A three-hour maths exam is looming, and there’s nothing I can do about it.

Then there’s French, and geography and English literature – and I haven’t even read the set text yet.

With exams just around the corner, my nerves are shot to pieces. My sleep is broken by the nagging feeling clawing away at me – why didn’t I start revising weeks ago? Why have I left it too late? I am going to fail my exams and there is no-one to blame but myself.

For anyone who has endured the stress of exams, this may be a familiar scenario. It is a scenario that continues to haunt me, even though it is a good 20 years since I last took an exam.

I still have regular dreams that I have exams coming up – proper school exams, like French, maths and chemistry – and I am in a state of blind panic because I haven’t done any revision. When I wake up to discover it is only a dream the relief is overwhelming, but even though I know I never have to take another exam again, there’s still a niggle about it in the back of my mind that I think will always be there.

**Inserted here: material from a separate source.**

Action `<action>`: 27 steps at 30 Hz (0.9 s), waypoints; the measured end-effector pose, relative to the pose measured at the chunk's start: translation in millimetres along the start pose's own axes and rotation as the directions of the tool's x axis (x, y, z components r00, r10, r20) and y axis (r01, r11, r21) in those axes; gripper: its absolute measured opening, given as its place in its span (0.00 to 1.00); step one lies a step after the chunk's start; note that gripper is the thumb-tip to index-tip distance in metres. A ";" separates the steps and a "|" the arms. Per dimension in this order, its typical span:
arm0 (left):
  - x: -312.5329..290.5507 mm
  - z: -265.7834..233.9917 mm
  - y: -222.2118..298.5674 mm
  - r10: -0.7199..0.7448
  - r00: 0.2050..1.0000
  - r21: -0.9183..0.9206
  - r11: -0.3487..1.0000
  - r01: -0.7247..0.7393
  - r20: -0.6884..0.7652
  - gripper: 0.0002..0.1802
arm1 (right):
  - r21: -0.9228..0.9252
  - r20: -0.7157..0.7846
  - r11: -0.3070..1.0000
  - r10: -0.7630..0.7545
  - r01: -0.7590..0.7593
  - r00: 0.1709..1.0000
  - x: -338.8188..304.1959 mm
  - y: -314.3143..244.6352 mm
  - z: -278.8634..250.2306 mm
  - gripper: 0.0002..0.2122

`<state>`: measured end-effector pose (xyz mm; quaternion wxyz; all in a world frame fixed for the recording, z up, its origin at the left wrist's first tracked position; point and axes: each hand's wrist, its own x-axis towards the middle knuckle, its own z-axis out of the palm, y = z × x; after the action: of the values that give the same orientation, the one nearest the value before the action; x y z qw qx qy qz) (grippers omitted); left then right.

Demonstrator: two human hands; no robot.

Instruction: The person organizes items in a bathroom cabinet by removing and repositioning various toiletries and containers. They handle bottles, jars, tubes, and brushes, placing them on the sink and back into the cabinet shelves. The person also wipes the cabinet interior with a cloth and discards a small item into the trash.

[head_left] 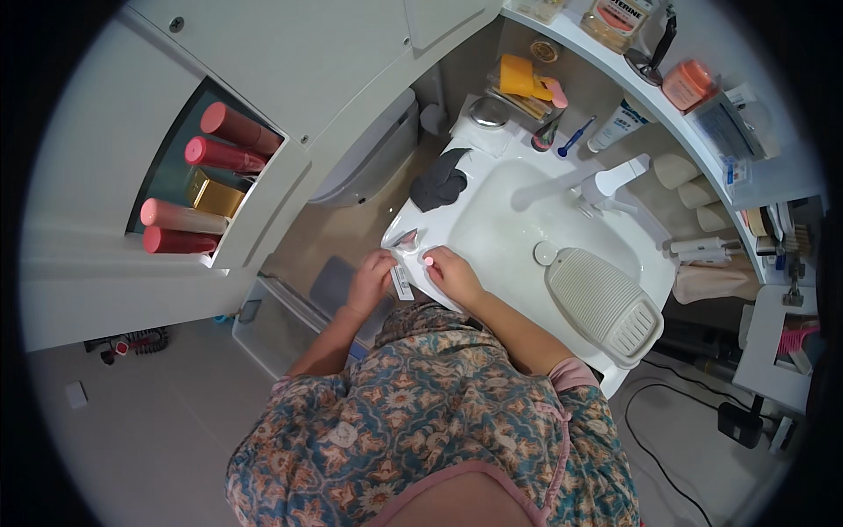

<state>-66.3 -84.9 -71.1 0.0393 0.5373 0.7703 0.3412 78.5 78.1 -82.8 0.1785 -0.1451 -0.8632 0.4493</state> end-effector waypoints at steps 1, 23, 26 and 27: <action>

I was consumed with exam stress throughout my teens and well into my 20s and the anxiety must be buried deep in my subconscious, emerging to haunt me in dreams, or nightmares as they invariably become.

Like the teeth-falling-out dream I used to get when I was actually sitting exams, it is a recurring dream that I have become quite used to. It may be particularly prevalent at this time of year because I remember with a shudder that weird limbo between the intense exam season and the dreaded results.

This week is a big one for teenagers anxiously awaiting their A-level grades. I opened my A-level results after a shift at Seabrook Crisps , where I had a summer holiday job. I stood at the factory gates, stinking of cheese and onion, and discovered I hadn’t got the grades for my university of choice. It felt like the bottom had fallen out of my world.

It took a few frantic days of ringing round and reapplying to get a place elsewhere.

This Thursday there will be the usual scenes of jubilant teenagers leaping for joy, clutching slips of paper covered in triple A stars. My heart goes out to the ones who don’t get the grades they hoped for.

For them it is time to take stock and decide what they really want to do. University isn’t for everyone, especially these days, and while A-level disappointment can be bitter, it can be an opportunity to consider alternatives.

For some youngsters taking that alternative route could be the best decision they ever make.